Tegen deze beslissing kan in de volgende gevallen schriftelijk beroep worden ingesteld bij het Centraal Tuchtcollege voor de Gezondheidszorg:

a.         Heeft u de klacht ingediend? Dan kunt u in beroep als

- het college u of uw klacht geheel of gedeeltelijk niet-ontvankelijk heeft verklaard of

- als de klacht geheel of gedeeltelijk ongegrond is verklaard.

Bij een gedeeltelijke niet-ontvankelijkverklaring of een gedeeltelijke ongegrondverklaring kan uw beroep alleen betrekking hebben op dat deel van de beslissing.

b.         Is de klacht tegen u gericht? Dan kunt u altijd in beroep.

c.         Ook de inspecteur van de Inspectie Gezondheidszorg en Jeugd kan beroep instellen.
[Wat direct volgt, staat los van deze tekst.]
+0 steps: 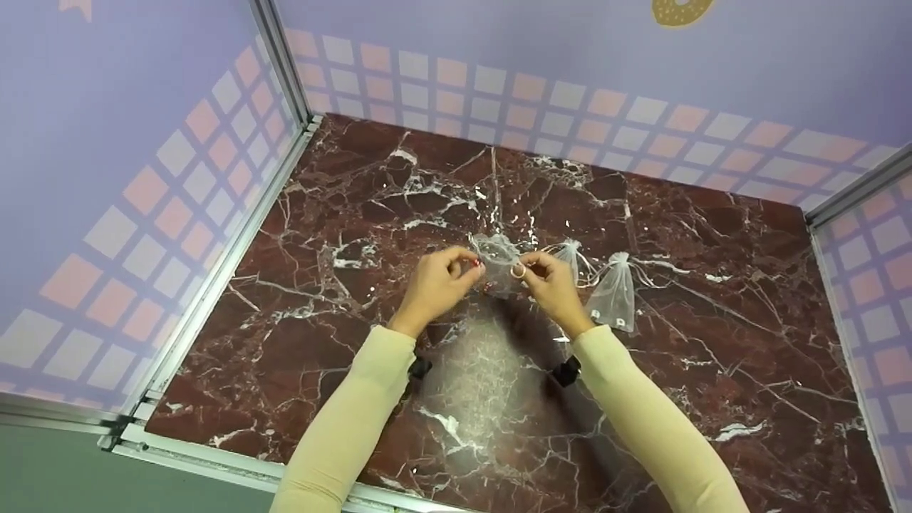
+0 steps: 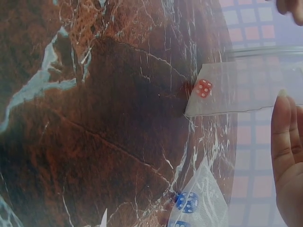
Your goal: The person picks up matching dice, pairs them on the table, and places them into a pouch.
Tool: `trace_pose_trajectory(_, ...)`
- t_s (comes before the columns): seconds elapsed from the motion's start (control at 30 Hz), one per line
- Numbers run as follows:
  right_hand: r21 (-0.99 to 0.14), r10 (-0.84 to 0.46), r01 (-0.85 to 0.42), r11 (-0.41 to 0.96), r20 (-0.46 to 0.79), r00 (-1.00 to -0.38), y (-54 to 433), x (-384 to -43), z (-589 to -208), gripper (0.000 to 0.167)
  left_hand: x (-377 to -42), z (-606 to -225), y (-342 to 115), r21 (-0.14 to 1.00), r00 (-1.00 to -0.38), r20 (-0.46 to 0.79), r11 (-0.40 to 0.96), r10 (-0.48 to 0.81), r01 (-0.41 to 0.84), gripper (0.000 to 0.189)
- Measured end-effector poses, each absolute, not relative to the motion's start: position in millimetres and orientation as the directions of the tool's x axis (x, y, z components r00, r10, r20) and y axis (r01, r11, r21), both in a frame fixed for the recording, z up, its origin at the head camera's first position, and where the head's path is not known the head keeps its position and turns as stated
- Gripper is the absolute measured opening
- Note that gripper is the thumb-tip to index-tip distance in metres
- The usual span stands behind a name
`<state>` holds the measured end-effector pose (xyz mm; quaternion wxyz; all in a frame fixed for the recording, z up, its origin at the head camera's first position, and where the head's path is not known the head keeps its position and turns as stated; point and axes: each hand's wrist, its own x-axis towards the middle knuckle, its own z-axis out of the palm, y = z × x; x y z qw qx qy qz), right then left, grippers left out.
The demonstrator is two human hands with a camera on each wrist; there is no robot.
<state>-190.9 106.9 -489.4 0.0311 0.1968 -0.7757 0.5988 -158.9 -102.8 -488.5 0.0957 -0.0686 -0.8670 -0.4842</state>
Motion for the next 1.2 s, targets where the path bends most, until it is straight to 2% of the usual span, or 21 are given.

U moet het beroepschrift richten aan het Centraal Tuchtcollege voor de Gezondheidszorg, maar opsturen naar de secretaris van het Regionaal Tuchtcollege voor de Gezondheidszorg te Zwolle. Daar moet het zijn ontvangen binnen zes weken nadat de beslissing aan u is verstuurd.

Als u beroep instelt, moet u € 50,- griffierecht betalen aan het Centraal Tuchtcollege voor de Gezondheidszorg. U ontvangt hierover bericht. Als u geheel of gedeeltelijk in het gelijk wordt gesteld, wordt het griffierecht aan u terugbetaald.


[1] Het Landelijk Schakelpunt (LSP) is een online systeem waarop verschillende zorgverleners zoals huisartsen en apothekers, medische gegevens kunnen inzien. Via de website Volgjezorg.nl kan men zien welke soorten gegevens er zijn gedeeld en wie ze heeft bekeken.